- _TO DO_
Take the line containing "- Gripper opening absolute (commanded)" in the listing below and copy it, along with every line after it, without alteration.

□ □ □ □ □

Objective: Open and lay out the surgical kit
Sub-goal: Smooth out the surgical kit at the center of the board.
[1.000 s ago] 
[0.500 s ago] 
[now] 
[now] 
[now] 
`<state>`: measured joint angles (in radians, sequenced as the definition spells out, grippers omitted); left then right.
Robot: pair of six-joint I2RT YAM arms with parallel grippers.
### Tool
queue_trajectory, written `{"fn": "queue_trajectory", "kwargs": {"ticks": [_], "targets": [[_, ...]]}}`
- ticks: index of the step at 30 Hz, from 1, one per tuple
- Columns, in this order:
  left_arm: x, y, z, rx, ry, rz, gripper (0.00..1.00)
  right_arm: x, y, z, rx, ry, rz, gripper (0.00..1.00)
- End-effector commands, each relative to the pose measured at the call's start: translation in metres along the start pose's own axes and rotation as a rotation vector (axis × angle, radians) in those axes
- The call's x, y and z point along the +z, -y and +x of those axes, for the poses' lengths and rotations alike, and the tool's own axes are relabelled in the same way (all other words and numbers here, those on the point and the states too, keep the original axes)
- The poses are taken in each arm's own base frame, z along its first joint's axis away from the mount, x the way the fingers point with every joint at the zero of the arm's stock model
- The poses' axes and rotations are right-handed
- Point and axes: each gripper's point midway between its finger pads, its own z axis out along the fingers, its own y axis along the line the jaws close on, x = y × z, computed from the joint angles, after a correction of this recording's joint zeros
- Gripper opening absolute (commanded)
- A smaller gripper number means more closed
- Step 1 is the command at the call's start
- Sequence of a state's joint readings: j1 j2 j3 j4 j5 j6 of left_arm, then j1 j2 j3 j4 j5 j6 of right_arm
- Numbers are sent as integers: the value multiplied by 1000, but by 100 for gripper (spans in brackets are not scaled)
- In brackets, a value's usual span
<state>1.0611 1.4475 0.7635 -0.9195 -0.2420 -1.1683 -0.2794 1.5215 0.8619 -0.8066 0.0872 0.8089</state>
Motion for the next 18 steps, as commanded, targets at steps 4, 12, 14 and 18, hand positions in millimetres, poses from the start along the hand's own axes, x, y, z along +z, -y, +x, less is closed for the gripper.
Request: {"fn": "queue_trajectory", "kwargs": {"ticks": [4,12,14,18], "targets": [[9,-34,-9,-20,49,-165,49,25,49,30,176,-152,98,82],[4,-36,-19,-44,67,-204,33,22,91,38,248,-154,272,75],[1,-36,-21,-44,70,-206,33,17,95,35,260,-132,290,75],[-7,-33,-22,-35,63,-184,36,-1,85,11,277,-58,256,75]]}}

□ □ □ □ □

- _WRITTEN RESPONSE_
- Gripper opening absolute (commanded)
- A smaller gripper number means more closed
- Step 1 is the command at the call's start
- Sequence of a state's joint readings: j1 j2 j3 j4 j5 j6 of left_arm, then j1 j2 j3 j4 j5 j6 of right_arm
- Numbers are sent as integers: the value multiplied by 1000, but by 100 for gripper (spans in brackets are not scaled)
- In brackets, a value's usual span
<state>1.0611 1.4475 0.7635 -0.9195 -0.2420 -1.1683 -0.2794 1.5215 0.8619 -0.8066 0.0872 0.8089</state>
Motion for the next 18 steps, as commanded, targets at steps 4, 12, 14 and 18, hand positions in millimetres, poses from the start along the hand's own axes, x, y, z along +z, -y, +x, less is closed for the gripper.
Request: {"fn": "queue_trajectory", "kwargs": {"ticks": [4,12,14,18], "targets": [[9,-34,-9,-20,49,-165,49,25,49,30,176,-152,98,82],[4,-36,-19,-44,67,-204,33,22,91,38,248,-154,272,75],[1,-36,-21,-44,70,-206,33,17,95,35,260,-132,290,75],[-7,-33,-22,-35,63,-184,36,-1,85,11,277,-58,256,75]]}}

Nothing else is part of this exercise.